▶ [Task prompt]
Tally how many lines in the data hold the word "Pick", and give the result with no other text.

[Records contained in a dataset]
____

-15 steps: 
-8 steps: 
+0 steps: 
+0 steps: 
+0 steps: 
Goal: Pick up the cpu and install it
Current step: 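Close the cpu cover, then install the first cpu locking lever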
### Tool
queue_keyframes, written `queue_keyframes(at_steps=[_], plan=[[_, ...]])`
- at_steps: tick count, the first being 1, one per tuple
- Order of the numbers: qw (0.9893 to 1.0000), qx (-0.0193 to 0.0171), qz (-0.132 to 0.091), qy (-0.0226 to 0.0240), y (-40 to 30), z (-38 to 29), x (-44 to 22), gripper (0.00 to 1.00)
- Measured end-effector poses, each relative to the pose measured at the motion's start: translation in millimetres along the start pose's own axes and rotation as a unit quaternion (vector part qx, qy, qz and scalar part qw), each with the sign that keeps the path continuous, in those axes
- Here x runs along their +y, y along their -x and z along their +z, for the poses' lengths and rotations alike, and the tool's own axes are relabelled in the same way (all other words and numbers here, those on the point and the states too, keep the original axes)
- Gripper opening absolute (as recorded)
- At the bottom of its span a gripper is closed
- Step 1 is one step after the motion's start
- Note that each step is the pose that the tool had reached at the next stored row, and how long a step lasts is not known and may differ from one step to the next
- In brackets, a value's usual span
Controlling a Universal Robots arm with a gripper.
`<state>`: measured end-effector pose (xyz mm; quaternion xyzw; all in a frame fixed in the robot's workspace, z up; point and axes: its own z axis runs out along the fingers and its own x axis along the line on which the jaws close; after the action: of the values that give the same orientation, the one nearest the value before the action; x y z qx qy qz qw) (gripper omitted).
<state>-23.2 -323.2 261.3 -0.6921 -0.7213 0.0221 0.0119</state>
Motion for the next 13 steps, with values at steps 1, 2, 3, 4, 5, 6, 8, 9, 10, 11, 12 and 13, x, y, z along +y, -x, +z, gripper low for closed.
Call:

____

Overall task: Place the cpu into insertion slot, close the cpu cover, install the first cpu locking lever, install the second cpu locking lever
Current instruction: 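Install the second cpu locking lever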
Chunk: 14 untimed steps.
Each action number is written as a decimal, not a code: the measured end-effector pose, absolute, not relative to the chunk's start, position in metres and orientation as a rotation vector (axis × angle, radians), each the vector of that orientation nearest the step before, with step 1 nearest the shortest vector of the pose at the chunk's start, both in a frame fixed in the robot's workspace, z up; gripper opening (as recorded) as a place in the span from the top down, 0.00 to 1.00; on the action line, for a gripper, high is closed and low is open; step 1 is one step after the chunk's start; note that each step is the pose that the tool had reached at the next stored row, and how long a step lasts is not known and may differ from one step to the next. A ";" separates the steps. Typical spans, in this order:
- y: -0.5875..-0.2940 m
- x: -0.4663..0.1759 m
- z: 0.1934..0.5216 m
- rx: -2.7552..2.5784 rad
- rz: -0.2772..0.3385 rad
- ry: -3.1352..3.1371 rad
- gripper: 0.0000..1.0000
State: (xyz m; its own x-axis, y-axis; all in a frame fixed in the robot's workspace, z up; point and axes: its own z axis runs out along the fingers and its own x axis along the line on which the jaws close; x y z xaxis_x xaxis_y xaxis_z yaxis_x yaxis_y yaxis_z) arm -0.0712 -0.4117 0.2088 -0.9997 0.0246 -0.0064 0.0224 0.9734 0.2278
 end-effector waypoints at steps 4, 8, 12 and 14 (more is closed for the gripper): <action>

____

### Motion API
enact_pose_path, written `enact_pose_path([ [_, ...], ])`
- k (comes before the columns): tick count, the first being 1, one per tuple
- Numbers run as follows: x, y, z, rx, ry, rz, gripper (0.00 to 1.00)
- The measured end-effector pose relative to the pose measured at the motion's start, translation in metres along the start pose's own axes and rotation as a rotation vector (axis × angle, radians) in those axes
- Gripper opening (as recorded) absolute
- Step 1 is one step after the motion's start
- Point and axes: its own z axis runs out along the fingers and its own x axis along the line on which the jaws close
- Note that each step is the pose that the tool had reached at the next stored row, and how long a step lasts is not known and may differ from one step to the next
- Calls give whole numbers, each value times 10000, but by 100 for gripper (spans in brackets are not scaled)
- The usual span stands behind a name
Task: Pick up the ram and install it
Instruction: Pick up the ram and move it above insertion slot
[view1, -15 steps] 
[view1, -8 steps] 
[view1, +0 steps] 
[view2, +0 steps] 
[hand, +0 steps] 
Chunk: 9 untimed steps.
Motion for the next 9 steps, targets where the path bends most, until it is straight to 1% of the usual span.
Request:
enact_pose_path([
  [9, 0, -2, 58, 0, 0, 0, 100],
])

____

▶ [Answer for this exercise]
3